• _Exercise prompt_:
The listing below is to be output in its exact form.

-------

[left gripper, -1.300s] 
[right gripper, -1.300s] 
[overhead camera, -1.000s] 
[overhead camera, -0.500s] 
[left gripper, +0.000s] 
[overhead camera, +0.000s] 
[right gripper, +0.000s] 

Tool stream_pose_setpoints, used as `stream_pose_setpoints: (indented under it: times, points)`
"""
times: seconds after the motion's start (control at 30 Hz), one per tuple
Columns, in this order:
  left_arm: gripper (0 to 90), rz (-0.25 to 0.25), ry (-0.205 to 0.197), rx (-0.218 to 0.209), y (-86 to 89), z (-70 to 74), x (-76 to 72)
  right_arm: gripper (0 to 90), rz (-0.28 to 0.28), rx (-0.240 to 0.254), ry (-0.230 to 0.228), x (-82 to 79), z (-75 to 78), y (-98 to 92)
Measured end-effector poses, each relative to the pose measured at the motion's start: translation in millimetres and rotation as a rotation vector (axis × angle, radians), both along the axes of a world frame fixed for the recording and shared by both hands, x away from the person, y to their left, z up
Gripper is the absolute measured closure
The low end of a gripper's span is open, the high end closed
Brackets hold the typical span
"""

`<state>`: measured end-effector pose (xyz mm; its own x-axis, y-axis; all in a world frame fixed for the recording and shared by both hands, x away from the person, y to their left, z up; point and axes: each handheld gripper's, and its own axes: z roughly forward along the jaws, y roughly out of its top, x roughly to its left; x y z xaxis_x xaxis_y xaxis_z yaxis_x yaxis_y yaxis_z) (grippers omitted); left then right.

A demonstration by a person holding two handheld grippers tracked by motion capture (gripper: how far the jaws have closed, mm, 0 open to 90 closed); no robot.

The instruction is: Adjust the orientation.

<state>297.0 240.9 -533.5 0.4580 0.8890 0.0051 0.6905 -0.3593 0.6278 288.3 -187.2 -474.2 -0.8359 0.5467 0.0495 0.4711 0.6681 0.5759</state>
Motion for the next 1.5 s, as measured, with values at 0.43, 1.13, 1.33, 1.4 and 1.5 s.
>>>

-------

• _Solution_:
[left gripper, -1.300s] 
[right gripper, -1.300s] 
[overhead camera, -1.000s] 
[overhead camera, -0.500s] 
[left gripper, +0.000s] 
[overhead camera, +0.000s] 
[right gripper, +0.000s] 

Tool stream_pose_setpoints, used as `stream_pose_setpoints: (indented under it: times, points)`
"""
times: seconds after the motion's start (control at 30 Hz), one per tuple
Columns, in this order:
  left_arm: gripper (0 to 90), rz (-0.25 to 0.25), ry (-0.205 to 0.197), rx (-0.218 to 0.209), y (-86 to 89), z (-70 to 74), x (-76 to 72)
  right_arm: gripper (0 to 90), rz (-0.28 to 0.28), rx (-0.240 to 0.254), ry (-0.230 to 0.228), x (-82 to 79), z (-75 to 78), y (-98 to 92)
Measured end-effector poses, each relative to the pose measured at the motion's start: translation in millimetres and rotation as a rotation vector (axis × angle, radians), both along the axes of a world frame fixed for the recording and shared by both hands, x away from the person, y to their left, z up
Gripper is the absolute measured closure
The low end of a gripper's span is open, the high end closed
Brackets hold the typical span
"""

`<state>`: measured end-effector pose (xyz mm; its own x-axis, y-axis; all in a world frame fixed for the recording and shared by both hands, x away from the person, y to their left, z up; point and axes: each handheld gripper's, and its own axes: z roughly forward along the jaws, y roughly out of its top, x roughly to its left; x y z xaxis_x xaxis_y xaxis_z yaxis_x yaxis_y yaxis_z) (grippers omitted); left then right.

A demonstration by a person holding two handheld grippers tracked by motion capture (gripper: how far the jaws have closed, mm, 0 open to 90 closed); no robot.

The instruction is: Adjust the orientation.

<state>297.0 240.9 -533.5 0.4580 0.8890 0.0051 0.6905 -0.3593 0.6278 288.3 -187.2 -474.2 -0.8359 0.5467 0.0495 0.4711 0.6681 0.5759</state>
Motion for the next 1.5 s, as measured, with values at 0.43, 1.13, 1.33, 1.4 and 1.5 s.
>>>

What appears above is the complete answer to the exercise.